Die Kehlköpfe der Bartenwale unterscheiden sich stark von jenen ihrer nahen Verwandten, der Zahnwale. Jene erzeugen „nasale Töne“ und ihr Kehlkopf ist auf das Abdichten der Atemwege spezialisiert, damit dort etwa beim Fressen kein Wasser hineingelangt. Bei den Bartenwalen soll der Kehlkopf nicht nur die Atemwege vor Wasser schützen, sondern auch als Stimmorgan fungieren. Die großen U-förmigen Strukturen sind demnach nicht nur für das Produzieren der Töne nötig. „Sie dienen wahrscheinlich dazu, die Atemwege offen zu halten, wenn bei der intensiven Oberflächenatmung große Mengen an Luft ein- und ausströmen müssen“, so Fitch.

Reichweite begrenzt

„Alle Wale stammten von derselben Mutterart ab, sodass sie den Übergang zu einem vollständig aquatischen Lebensstil gemeinsam vollzogen haben“, so Fitch. „Aber die Linien der Zahn- und Bartenwale trennten sich vor fast 35 Millionen Jahren.“ Irgendwann danach erfolgten ihre unterschiedlichen stimmlichen Anpassungen an die Unterwasserwelt.
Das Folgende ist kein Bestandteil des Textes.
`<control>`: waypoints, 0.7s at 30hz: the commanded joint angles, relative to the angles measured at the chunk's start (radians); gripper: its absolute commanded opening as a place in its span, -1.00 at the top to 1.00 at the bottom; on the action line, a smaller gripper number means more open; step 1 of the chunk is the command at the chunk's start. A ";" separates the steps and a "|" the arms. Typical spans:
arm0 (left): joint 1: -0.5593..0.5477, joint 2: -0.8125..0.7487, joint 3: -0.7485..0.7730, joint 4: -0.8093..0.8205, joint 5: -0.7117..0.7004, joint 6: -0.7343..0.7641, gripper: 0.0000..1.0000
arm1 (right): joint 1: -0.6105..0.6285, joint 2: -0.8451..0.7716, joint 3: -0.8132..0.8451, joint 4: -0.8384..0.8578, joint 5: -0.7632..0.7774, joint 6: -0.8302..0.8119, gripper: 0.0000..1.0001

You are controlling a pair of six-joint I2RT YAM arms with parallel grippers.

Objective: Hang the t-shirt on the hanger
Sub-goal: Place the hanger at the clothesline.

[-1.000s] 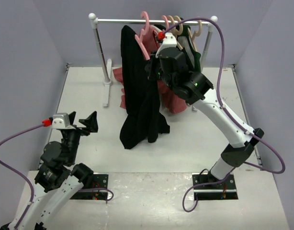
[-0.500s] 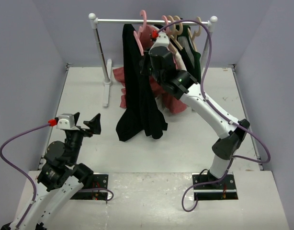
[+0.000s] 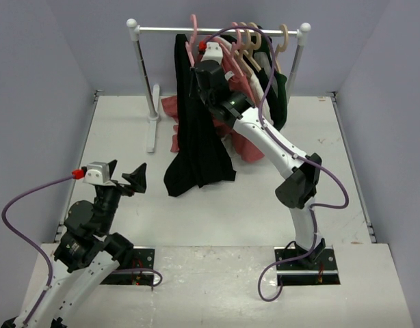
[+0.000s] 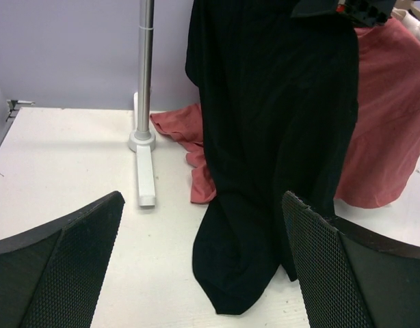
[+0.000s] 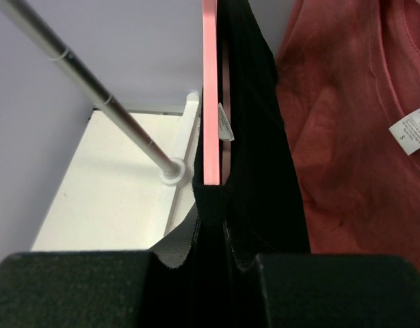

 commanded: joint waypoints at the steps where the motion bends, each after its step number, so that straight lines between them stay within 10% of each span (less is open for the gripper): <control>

Laut den Computermodellen erklingen die Unterwasserlaute der Tiere „in exakt jenen Meerestiefen und Tonfrequenzen, wo vom menschlichen Schiffsverkehr produzierter Lärm häufig dominiert“, heißt es in der Aussendung: „Das schränkt ihre Kommunikationsreichweite empfindlich ein“.